Advanced Optimizers

Advanced Optimizers: Getting the Most out of Your Models

Table of Contents

Why Use Advanced Optimizers?
AdamW
RAdam
NAdam
Lookahead
Practical Tips & Benchmarks
Hands‑on Exercises

Why Use Advanced Optimizers?

Standard stochastic gradient descent (SGD) with momentum works well for many problems, but recent research shows that optimizers like AdamW, RAdam, and Lookahead often converge faster and achieve better generalization on deep networks.

Key benefits include:

Adaptive learning rates per parameter
Weight‑decay decoupling (AdamW)
Rectified variance for stable early training (RAdam)
Combination of fast and slow weights (Lookahead)

AdamW – Decoupled Weight Decay

AdamW separates L2 regularization from the gradient update, leading to better convergence for transformer‑style architectures.

import torch
optimizer = torch.optim.AdamW(model.parameters(),
                              lr=3e-4,
                              weight_decay=0.01)

RAdam – Rectified Adam

RAdam automatically rectifies the variance of the adaptive learning rate, making it robust during the early epochs where Adam may be unstable.

from torch_optimizer import RAdam
optimizer = RAdam(model.parameters(),
                  lr=1e-3,
                  weight_decay=5e-4)

NAdam – Nesterov‑accelerated Adam

NAdam merges Nesterov momentum with Adam’s adaptive updates, yielding smoother trajectories.

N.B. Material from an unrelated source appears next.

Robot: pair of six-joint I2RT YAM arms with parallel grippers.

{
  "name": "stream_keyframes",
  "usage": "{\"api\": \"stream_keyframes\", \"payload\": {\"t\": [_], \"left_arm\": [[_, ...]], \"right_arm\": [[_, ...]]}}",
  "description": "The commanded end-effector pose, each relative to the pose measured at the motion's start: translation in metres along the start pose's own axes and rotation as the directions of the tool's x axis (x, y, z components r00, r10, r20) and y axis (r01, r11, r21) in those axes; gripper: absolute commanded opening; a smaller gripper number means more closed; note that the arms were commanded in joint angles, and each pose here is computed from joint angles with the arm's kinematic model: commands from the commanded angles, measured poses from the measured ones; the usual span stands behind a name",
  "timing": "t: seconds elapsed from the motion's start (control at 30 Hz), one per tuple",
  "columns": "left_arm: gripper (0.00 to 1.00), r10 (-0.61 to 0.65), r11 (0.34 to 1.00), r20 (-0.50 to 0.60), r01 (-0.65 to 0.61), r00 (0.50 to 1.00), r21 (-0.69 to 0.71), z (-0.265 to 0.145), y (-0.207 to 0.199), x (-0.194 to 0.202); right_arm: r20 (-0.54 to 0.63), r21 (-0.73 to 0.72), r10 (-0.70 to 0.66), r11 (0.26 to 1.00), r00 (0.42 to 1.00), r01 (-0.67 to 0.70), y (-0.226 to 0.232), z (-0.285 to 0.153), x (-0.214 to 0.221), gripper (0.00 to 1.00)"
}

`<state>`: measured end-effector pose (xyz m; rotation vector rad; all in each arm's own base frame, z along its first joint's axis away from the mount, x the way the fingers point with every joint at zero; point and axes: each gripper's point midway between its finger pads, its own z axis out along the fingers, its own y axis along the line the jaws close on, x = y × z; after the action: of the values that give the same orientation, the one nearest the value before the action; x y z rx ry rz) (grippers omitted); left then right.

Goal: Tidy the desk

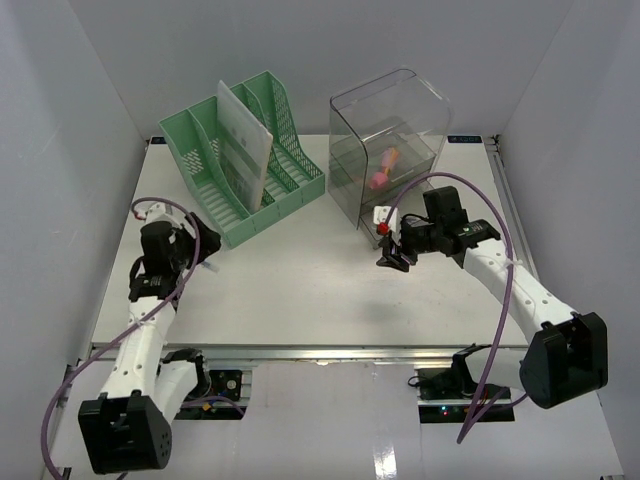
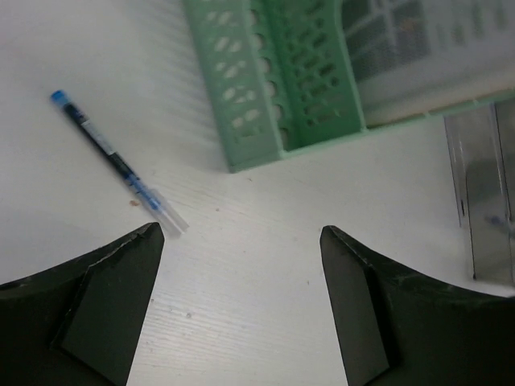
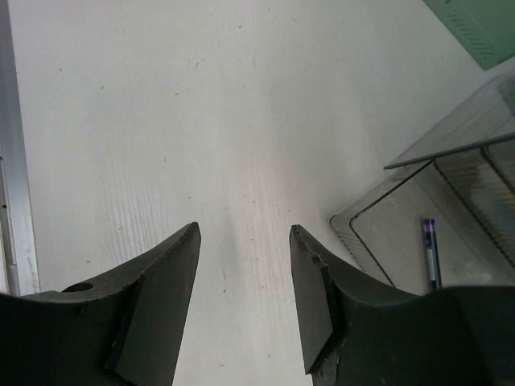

optimizer = torch.optim.NAdam(model.parameters(),
                               lr=2e-4,
                               weight_decay=0)

Lookahead – Slow & Fast Weights

Lookahead maintains two sets of weights: a fast learner (e.g., Adam) and a slow learner that periodically “looks ahead”.

from torch_optimizer import Lookahead, AdamW
base_opt = AdamW(model.parameters(), lr=1e-3)
optimizer = Lookahead(base_opt, k=5, alpha=0.5)

Practical Tips & Benchmarks

Below is a quick benchmark on CIFAR‑10 using a ResNet‑18 backbone.

Optimizer	Final Test Accuracy	Epochs to 90%
SGD + Momentum	92.1%	78
AdamW	93.4%	62
RAdam	93.1%	65
Lookahead (AdamW)	93.6%	58

Hands‑on Exercises

Replace the optimizer in train.py with RAdam and observe the training curve.
Combine Lookahead with AdamW and tune k and alpha.
Implement a custom learning‑rate schedule that warms up for 5 epochs before decaying.